For Table 3 results:

first two columns: python experiments.py --device 0 --sample_size 120 --mapping 1 --mroot "./trained_models/SQL_obf/" --models M123E > T3.C1.log python experiments.py --device 0 --sample_size 120 --mapping 1 --mroot "./trained_models/SQL_obf/" --models M123 > T3.C2.log column 3-7: python experiments.py --device 0 --sample_size 120 --mapping 1 --mroot "./trained_models/SQL_obf/" --models M1 M2 M3 --config SloraLoraHub > T3.C3.log python experiments.py --device 0 --sample_size 120 --mapping 1 --mroot "./trained_models/SQL_obf/" --models M1 M2 M3 --config SloraSum > T3.C4.log python experiments.py --device 0 --sample_size 120 --mapping 1 --mroot "./trained_models/SQL_obf/" --models M1 M2 M3 --config SloraMax > T3.C5.log python experiments.py --device 0 --sample_size 120 --mapping 1 --mroot "./trained_models/SQL_obf/" --models M1 M2 M3 --config SloraLogit > T3.C6.log python experiments.py --device 0 --sample_size 120 --mapping 1 --mroot "./trained_models/6NF_obf/" --pseudo --models M1 M2 M3 --config SloraLogit > T3.C7.log

Train

Train one model

To train a model, run the following command inside ./SecureLLM (update the TRAIN_STR and SAVE_PATH depending on which model you want to train).

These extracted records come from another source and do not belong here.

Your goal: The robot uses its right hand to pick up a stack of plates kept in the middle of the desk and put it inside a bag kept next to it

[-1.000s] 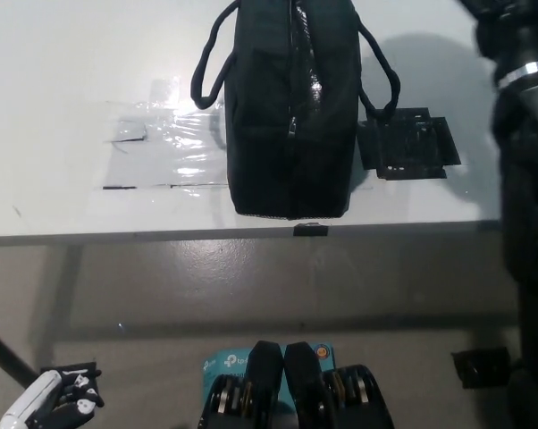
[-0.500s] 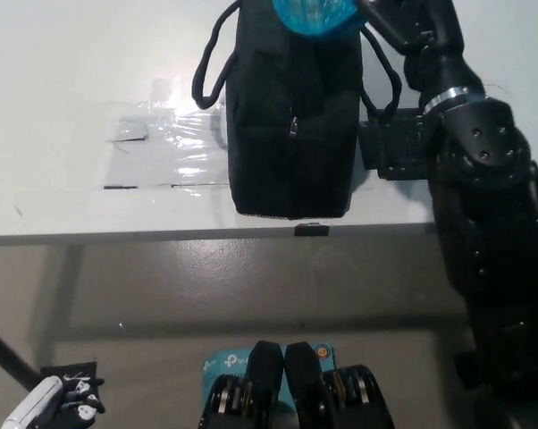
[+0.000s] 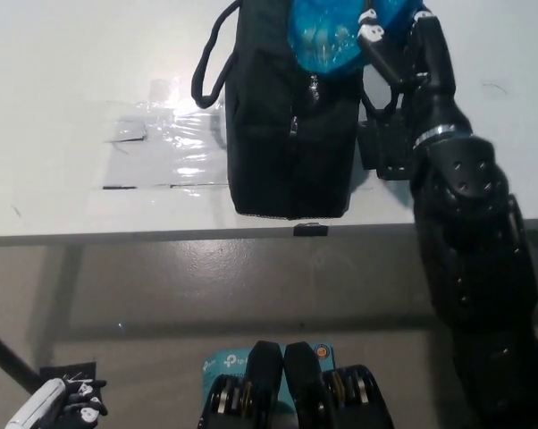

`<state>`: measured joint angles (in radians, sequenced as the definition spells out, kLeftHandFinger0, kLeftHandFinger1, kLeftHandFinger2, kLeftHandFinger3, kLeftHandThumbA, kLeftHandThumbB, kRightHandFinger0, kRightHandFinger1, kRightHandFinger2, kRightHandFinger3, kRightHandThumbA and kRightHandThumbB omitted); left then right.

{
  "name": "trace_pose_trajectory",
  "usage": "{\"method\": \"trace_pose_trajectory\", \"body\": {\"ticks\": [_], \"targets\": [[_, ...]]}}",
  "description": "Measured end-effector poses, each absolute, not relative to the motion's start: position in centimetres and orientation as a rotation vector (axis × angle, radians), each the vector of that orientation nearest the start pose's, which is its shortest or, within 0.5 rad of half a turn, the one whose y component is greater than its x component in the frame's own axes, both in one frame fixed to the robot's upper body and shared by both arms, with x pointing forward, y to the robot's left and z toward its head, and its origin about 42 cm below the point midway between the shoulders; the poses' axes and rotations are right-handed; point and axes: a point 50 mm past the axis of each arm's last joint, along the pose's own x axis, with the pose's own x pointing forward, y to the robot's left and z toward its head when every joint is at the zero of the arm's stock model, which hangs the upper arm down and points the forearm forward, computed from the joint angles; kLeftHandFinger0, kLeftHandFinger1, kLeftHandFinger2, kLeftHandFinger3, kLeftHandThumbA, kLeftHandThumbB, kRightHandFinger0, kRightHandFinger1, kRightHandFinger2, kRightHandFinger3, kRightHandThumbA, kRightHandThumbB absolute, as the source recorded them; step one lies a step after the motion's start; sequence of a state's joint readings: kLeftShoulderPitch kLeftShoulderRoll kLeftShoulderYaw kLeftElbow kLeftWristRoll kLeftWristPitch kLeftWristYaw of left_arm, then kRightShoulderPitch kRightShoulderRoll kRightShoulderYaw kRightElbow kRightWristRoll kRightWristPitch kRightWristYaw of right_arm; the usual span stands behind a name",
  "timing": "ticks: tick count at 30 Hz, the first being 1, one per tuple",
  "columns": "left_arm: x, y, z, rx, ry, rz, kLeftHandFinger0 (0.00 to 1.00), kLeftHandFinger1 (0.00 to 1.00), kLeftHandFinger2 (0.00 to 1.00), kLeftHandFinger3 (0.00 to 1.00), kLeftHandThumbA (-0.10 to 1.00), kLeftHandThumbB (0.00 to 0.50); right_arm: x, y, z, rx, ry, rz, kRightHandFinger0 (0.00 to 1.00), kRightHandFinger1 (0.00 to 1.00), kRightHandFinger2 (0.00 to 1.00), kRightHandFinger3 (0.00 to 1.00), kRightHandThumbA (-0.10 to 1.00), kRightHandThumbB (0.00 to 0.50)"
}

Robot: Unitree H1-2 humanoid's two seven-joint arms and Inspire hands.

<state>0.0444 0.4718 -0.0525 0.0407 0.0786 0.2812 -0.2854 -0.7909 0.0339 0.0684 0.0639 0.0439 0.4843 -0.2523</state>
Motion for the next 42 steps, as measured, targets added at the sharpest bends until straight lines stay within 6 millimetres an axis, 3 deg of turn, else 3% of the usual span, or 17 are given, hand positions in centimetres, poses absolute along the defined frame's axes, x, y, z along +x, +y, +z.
{"method": "trace_pose_trajectory", "body": {"ticks": [3, 4, 10, 11, 16, 18, 20, 22, 24, 25, 28, 29, 31, 35, 38, 41, 42], "targets": [[26.0, 35.5, 8.1, 0.499, 0.443, -0.244, 0.9, 0.82, 0.88, 0.85, -0.1, 0.127, 45.0, -9.3, 32.8, -0.054, -0.202, 0.069, 0.0, 0.0, 0.0, 0.0, -0.1, 0.378], [26.0, 35.5, 8.1, 0.5, 0.442, -0.245, 0.89, 0.82, 0.87, 0.85, -0.1, 0.138, 44.8, -8.8, 32.5, -0.064, -0.2, 0.076, 0.0, 0.0, 0.0, 0.0, -0.1, 0.319], [26.1, 35.4, 8.1, 0.506, 0.441, -0.253, 0.86, 0.81, 0.86, 0.84, -0.1, 0.15, 44.1, -6.8, 32.1, -0.173, -0.221, 0.097, 0.0, 0.0, 0.0, 0.0, -0.1, 0.321], [26.2, 35.3, 8.1, 0.507, 0.441, -0.255, 0.86, 0.81, 0.86, 0.84, -0.1, 0.144, 43.9, -6.6, 32.0, -0.202, -0.228, 0.099, 0.0, 0.0, 0.0, 0.0, -0.1, 0.265], [26.4, 35.0, 8.1, 0.51, 0.438, -0.265, 0.85, 0.81, 0.85, 0.85, -0.1, 0.141, 43.3, -5.4, 31.6, -0.367, -0.265, 0.157, 0.0, 0.0, 0.01, 0.0, -0.1, 0.299], [26.3, 34.9, 8.1, 0.512, 0.439, -0.268, 0.84, 0.79, 0.85, 0.84, -0.1, 0.15, 43.2, -5.3, 31.6, -0.419, -0.278, 0.175, 0.0, 0.0, 0.15, 0.05, -0.1, 0.3], [26.3, 34.9, 8.1, 0.512, 0.44, -0.27, 0.84, 0.79, 0.85, 0.84, -0.1, 0.156, 43.2, -5.3, 31.6, -0.458, -0.285, 0.187, 0.0, 0.02, 0.35, 0.21, -0.1, 0.318], [26.3, 34.8, 8.0, 0.512, 0.44, -0.273, 0.84, 0.79, 0.86, 0.85, -0.1, 0.153, 43.2, -5.6, 31.6, -0.505, -0.292, 0.197, 0.0, 0.03, 0.38, 0.3, -0.1, 0.336], [26.3, 34.8, 8.0, 0.512, 0.44, -0.274, 0.84, 0.79, 0.85, 0.85, -0.1, 0.156, 43.3, -6.0, 31.6, -0.537, -0.294, 0.202, 0.0, 0.02, 0.39, 0.3, -0.1, 0.339], [26.3, 34.8, 8.0, 0.512, 0.441, -0.274, 0.84, 0.79, 0.84, 0.85, -0.1, 0.149, 43.4, -6.5, 31.5, -0.575, -0.294, 0.202, 0.0, 0.02, 0.39, 0.36, -0.1, 0.357], [26.3, 34.8, 8.0, 0.512, 0.441, -0.274, 0.84, 0.81, 0.86, 0.84, -0.1, 0.147, 43.7, -7.2, 31.6, -0.632, -0.29, 0.211, 0.0, 0.04, 0.46, 0.19, -0.1, 0.331], [26.3, 34.8, 8.0, 0.512, 0.441, -0.274, 0.84, 0.81, 0.86, 0.84, -0.1, 0.148, 43.9, -7.4, 31.7, -0.649, -0.289, 0.214, 0.0, 0.04, 0.46, 0.21, -0.1, 0.325], [26.3, 34.8, 8.0, 0.512, 0.441, -0.275, 0.85, 0.82, 0.88, 0.86, -0.1, 0.151, 44.2, -7.6, 32.0, -0.684, -0.286, 0.226, 0.0, 0.02, 0.44, 0.18, -0.1, 0.315], [26.3, 34.8, 8.0, 0.512, 0.442, -0.275, 0.89, 0.84, 0.9, 0.85, -0.1, 0.142, 45.1, -7.7, 33.5, -0.752, -0.284, 0.248, 0.0, 0.0, 0.37, 0.24, -0.1, 0.292], [26.2, 34.8, 8.0, 0.512, 0.443, -0.275, 0.87, 0.82, 0.89, 0.84, -0.1, 0.145, 46.2, -7.6, 34.8, -0.785, -0.264, 0.258, 0.0, 0.0, 0.26, 0.21, -0.1, 0.317], [26.1, 34.8, 7.9, 0.512, 0.444, -0.274, 0.84, 0.79, 0.86, 0.82, -0.1, 0.153, 47.1, -7.3, 36.5, -0.797, -0.256, 0.26, 0.0, 0.0, 0.11, 0.13, -0.1, 0.401], [26.1, 34.8, 8.0, 0.512, 0.442, -0.274, 0.84, 0.79, 0.85, 0.81, -0.1, 0.154, 47.6, -7.1, 37.1, -0.793, -0.246, 0.256, 0.0, 0.0, 0.12, 0.15, -0.1, 0.411]]}}
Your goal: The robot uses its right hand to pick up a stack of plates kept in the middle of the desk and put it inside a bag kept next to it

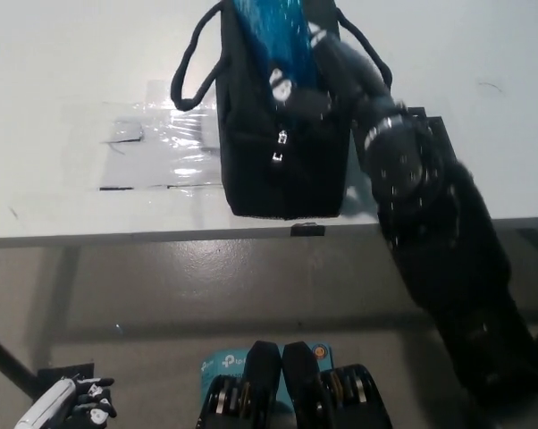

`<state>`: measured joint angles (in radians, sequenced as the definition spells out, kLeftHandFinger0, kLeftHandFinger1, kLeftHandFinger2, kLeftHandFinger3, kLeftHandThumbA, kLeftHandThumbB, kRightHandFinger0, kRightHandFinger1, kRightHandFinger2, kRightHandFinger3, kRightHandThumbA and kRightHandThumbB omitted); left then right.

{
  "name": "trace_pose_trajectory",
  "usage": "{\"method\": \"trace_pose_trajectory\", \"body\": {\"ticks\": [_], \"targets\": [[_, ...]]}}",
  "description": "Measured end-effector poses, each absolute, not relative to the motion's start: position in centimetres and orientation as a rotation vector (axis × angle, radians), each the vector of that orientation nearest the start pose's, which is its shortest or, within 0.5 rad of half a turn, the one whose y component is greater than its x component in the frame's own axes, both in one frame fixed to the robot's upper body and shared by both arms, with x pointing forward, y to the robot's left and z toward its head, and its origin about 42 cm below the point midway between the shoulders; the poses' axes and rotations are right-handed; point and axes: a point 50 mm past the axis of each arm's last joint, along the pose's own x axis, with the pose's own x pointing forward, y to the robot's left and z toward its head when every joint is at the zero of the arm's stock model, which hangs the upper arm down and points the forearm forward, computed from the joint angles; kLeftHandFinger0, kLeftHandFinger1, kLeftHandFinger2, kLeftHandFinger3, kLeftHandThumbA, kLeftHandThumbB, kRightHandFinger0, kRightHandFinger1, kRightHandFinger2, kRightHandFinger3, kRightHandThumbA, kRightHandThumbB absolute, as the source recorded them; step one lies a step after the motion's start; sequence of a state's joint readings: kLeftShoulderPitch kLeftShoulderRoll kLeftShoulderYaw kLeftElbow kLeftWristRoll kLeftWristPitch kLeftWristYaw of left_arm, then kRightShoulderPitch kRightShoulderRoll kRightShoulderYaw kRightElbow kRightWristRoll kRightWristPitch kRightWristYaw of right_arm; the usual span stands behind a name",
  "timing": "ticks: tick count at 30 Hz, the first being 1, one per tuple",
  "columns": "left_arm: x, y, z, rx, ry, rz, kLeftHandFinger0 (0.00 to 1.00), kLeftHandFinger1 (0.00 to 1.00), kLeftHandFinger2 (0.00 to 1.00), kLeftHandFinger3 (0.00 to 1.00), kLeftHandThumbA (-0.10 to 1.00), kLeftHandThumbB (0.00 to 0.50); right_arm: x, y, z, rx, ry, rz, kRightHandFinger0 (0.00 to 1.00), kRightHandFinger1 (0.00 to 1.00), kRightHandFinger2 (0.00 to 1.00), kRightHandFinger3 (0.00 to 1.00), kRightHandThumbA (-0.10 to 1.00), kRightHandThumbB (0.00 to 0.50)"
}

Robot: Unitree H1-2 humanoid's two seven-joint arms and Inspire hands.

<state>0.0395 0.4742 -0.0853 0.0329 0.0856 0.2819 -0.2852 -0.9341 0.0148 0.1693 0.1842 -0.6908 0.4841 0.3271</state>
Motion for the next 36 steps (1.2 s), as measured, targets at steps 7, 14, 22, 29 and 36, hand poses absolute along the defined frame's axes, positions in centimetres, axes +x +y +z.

export TRAIN_STR="schema_1:1000,schema_2:1000,schema_3:1000"
export SAVE_PATH="./trained_models/SQL/M123.pt"
python train.py \
    --dataset_args \
        train_str=${TRAIN_STR} \
        val_str="schema_1_val:100,schema_2_val:100,schema_3_val:100" \
        max_inp_matrix_size=800 \
    --model_args \
        name=llama-2-7b \
        max_seq_len=1024 \
        max_batch_size=32 \
        type=lora \
        lora_r=8 \
        lora_alpha=32 \
        lora_dropout=0.1 \
    --train_args \
        epochs=1 \
        lr=2e-4 \
        weight_decay=0.002 \
    --save_path=${SAVE_PATH} \
    --experiment "0.0" \
    --world_size 1 \
    --seed 2 \
    --device cuda:0

Note: the val_str line can be deleted which will make the command finish faster with no affect on the saved model.

The general structure for the train_str is simple, schema_1mapping=1 for column obfuscation, schemapseudo_1 for pseudocode, schemapseudo_1mapping=1 for both. Look at train_all.sh for all combinations.

Train all models

The file train_all.sh contains and will train all pairs that are needed to reproduce all models used.